I’d greatly appreciate any feedback, thanks in advance!
My kid just got in W&L but the information on the engineering program, its statistics, grad school acceptance, job placement is limited. Even on a Google search or on the various ranking sites. Frustrating. Do you go to a top tier school like this but not know for engineering or do you go to a larger, maybe lower ranked school with a large dedicated engineer school.
I have a friend and she and her husband are doctors. She says you need “geeks who speak,” and when their math/science kid was going to college, they intentionally only looked at LACs. She wanted him to have all around educated. He is going on to get his masters in engineering at an “engineering” school. W&L is amazing. Plus, the alumnae network can’t be beat.

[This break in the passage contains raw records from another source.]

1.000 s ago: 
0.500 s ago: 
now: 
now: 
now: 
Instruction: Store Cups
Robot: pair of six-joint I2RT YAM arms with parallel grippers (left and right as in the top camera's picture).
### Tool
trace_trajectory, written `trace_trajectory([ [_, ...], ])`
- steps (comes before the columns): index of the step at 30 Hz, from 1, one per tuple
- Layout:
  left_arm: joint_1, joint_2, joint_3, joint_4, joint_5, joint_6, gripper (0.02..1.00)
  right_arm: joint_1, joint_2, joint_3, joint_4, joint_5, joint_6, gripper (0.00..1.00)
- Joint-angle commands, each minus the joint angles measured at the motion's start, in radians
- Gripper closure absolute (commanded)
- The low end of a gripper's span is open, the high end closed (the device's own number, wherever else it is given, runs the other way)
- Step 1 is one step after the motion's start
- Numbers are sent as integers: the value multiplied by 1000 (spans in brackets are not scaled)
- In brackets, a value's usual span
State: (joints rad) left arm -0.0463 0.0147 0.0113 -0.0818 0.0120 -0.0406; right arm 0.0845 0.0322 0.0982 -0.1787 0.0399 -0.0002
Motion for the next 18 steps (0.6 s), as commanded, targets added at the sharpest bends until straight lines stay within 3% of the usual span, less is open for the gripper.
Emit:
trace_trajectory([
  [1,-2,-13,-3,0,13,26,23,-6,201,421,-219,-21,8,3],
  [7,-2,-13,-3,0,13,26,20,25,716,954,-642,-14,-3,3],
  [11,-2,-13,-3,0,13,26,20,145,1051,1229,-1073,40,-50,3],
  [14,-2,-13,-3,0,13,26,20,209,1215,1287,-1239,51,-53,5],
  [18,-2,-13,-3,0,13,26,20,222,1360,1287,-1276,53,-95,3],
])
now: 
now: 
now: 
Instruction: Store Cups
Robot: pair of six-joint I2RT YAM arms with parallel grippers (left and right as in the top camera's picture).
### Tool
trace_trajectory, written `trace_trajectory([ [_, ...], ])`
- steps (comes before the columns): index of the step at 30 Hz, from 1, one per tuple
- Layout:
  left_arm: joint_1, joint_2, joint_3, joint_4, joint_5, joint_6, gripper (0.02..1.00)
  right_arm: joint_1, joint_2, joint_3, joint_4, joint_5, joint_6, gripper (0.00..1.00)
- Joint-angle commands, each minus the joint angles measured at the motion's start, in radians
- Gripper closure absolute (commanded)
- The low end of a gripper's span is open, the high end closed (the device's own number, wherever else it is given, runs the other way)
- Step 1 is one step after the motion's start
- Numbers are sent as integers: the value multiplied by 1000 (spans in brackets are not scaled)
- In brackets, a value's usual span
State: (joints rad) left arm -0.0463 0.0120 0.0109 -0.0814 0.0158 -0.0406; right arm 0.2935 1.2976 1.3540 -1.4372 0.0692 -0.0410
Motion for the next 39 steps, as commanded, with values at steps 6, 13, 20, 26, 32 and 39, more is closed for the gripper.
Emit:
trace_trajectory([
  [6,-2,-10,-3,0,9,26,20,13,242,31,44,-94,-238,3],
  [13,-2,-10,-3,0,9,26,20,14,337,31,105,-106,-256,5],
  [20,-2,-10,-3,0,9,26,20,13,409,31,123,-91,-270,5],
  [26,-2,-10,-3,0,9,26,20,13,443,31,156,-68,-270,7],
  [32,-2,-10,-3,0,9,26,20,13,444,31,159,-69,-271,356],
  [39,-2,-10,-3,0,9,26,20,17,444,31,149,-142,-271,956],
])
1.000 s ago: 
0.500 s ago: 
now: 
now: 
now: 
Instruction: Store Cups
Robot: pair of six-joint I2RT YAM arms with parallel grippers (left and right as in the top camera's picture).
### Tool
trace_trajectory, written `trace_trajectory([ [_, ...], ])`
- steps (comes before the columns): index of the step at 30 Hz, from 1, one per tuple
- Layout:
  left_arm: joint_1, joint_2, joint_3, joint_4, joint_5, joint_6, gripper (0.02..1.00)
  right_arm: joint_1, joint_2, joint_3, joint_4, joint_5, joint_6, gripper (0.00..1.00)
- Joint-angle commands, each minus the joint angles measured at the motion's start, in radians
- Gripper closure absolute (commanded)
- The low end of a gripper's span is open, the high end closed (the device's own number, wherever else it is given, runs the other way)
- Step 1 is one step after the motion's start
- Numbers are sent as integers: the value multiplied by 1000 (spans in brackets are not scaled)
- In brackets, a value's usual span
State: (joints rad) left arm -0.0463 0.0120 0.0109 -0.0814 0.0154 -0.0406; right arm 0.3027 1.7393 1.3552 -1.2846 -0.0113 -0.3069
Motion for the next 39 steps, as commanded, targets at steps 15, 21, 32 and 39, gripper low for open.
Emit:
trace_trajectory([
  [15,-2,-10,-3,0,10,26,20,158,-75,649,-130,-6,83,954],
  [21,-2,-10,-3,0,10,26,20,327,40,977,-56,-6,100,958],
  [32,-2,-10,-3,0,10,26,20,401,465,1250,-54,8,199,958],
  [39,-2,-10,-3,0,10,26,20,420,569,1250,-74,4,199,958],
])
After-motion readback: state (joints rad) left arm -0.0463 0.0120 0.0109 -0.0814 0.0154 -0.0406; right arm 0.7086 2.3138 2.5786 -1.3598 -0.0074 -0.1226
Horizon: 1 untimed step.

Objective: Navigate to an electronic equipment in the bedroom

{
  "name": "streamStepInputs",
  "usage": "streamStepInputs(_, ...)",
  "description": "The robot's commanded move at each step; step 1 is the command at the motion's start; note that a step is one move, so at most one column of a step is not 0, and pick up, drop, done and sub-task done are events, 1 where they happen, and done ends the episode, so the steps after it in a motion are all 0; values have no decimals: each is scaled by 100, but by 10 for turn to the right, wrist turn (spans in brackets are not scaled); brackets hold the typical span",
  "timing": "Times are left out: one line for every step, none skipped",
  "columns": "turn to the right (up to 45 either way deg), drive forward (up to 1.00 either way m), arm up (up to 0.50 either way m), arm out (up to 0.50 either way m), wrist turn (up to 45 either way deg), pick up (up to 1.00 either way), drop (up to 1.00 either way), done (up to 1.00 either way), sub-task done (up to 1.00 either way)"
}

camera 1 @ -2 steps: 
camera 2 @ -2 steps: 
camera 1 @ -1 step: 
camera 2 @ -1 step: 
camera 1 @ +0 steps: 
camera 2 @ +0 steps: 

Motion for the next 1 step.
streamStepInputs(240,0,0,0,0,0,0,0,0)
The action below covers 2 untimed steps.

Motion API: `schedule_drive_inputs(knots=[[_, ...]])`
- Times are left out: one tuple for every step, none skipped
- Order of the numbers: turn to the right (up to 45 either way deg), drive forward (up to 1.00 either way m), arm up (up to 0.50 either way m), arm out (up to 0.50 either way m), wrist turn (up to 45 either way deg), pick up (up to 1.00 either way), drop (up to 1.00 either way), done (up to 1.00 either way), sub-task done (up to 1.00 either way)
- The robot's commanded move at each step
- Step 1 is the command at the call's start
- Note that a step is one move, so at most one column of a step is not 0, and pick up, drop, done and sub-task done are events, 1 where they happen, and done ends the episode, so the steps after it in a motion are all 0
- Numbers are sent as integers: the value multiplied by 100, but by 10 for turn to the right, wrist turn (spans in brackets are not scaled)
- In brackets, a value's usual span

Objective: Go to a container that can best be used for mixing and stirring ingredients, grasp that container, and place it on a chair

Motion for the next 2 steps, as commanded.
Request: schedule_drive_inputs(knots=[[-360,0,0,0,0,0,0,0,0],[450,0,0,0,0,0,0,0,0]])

Thanks for the reply luckymama64. I heard W&L alumnae is awesome, but is it for engineering? It’s not easy trying to show your kid other paths to what they want to do. I maybe a bit over the top, but I have been to every site I can lay my eyes on over college rankings and post graduate stats. W&L doesn’t seem to have a lot of info on their engineering program. You see W&L at the top of most of them like Brookings Institute , The economist, UNWR, Forbes, Money, and kiplinger’s just to name a few. LOL! But, the main issue is the post college rankings are over all subjects not engineering specific. So far my kid has been accepted to UMD clark school of engineering and honors college, Case Western Reserve, Northeastern, SUNY Binghamton, Clarkson, and u Richmond if she went 3/2 program. Some very big schools and some smaller, but none except maybe Richmond that are like W&L. My gut tells me W&L is the special one of the bunch. But we are talking Engineering here not humanities. Costs are about the same except Northeastern, but they tout CO-OP as a way to pay that down. This is my first of five. I probably will be quite different by number four and five. LOL!